Much was said about Windows 8 when it arrived in October 2012. Amongst all the hype, fog and shouting it was quite difficult to track down any decent information on whether it actually worked well as a platform for professional, creative work. Microsoft had taken a bold leap in trying to bring together mouse driven and touch driven interfaces, but for most mouse users the touch elements just seemed to get in the way. Thankfully with a click you were back to a familiar desktop and could get on with making your music. The update to Windows 8.1 has removed the need for that click and brought many welcome enhancements to both the mouse and touch environments. Windows 8.1 is now a stable, fast and efficient operating system that’s capable of running pretty much everything just as well as Windows 7 could and sometimes better. Even the traditionally conservative Avid now officially supports Pro Tools 11 on Windows 8 and 8.1.
So Which OS Should You Get?
If you have any doubts or concerns about Windows 8, whether real or imagined, then stick with Windows 7. There’s no real measurable performance difference between the two in terms of plug-in counts or virtual instrument polyphony so you can’t lose either way.
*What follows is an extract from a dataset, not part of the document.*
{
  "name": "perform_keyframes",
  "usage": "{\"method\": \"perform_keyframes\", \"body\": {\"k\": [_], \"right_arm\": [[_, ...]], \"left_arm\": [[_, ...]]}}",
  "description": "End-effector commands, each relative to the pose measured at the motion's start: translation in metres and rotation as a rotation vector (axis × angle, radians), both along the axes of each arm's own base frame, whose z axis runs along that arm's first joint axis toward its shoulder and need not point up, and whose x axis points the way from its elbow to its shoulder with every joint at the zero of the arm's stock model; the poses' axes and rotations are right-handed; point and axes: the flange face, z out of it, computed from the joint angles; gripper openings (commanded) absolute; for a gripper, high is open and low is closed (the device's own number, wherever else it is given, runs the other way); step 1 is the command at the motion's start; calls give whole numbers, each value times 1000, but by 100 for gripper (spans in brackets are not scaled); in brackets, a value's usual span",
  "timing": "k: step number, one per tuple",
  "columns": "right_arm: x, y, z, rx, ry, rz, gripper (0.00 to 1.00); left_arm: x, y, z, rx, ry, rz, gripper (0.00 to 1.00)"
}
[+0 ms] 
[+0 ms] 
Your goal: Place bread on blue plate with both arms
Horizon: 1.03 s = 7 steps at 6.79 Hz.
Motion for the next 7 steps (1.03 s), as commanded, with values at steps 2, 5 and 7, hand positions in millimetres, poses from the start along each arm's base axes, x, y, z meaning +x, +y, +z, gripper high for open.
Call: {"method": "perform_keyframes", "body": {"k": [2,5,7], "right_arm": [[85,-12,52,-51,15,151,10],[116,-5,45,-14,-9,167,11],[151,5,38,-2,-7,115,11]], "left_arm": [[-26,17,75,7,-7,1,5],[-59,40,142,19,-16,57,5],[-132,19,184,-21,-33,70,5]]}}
But if you did want to take a leap into the future then Windows 8.1 has some key features that might be of interest:
- Firstly make sure it’s version 8.1 – version 8 was a bit clumsy and the 8.1 update improves the whole experience no end. If you’re still running version 8.0 then you really should get the update.
- The regular or non-pro version supports up to 128GB of physical RAM. Home Premium of Windows 7 only supported up to 16GB. So you don’t need to buy the “Pro version.
- The flatter, solid coloured interface design moves much quicker than the Aero desktop of Windows 7 and Vista. The desktop feels very nippy and clean looking in comparison.
- Better multiple monitor support with each screen showing its own dedicated taskbar.
- File Explorer is completely revamped with easy access to regular tasks, better copy and move tracking, including pausing transfers and better file name collision identification and resolution.
- Redesigned Task Manager giving a more detailed overview of programs and services that are running and resources being used.
- Native support for USB 3.0
- File History automatically creates incremental backups of files stored in Libraries and user-specified folders to a different storage device. Alternative revisions can then be tracked and restored using a “History” function in File Explorer.
- Integrated services and apps such as SkyDrive (now OneDrive) and Skype make for a very smooth workflow.
- Native multi-touch screen support for apps and any compatible desktop programs.
- Angry Birds in the Windows Store – what’s not to like?
64bit or 32bit?
This has become a bit of a no-brainer. The 64bit version of Windows 8.1 can run pretty much any 32bit application without any trouble. Of course there are exceptions so check your software compatibility. It also gives you access to all the RAM you have above the 4GB 32bit limit. You are going to need to have a very specific reason to limit yourself to a 32 bit operating system.
Is just around the corner. From what we understand Microsoft have spent a lot of time listening to the reaction to Windows 8 and are busy working on its successor. There’s even a dedicated creative pro audio team working on the MIDI and audio functionality with a view to making Windows 9 the operating system for creative professionals – that could be very interesting. Windows 9 should arrive around Easter 2015 and is looking very good indeed.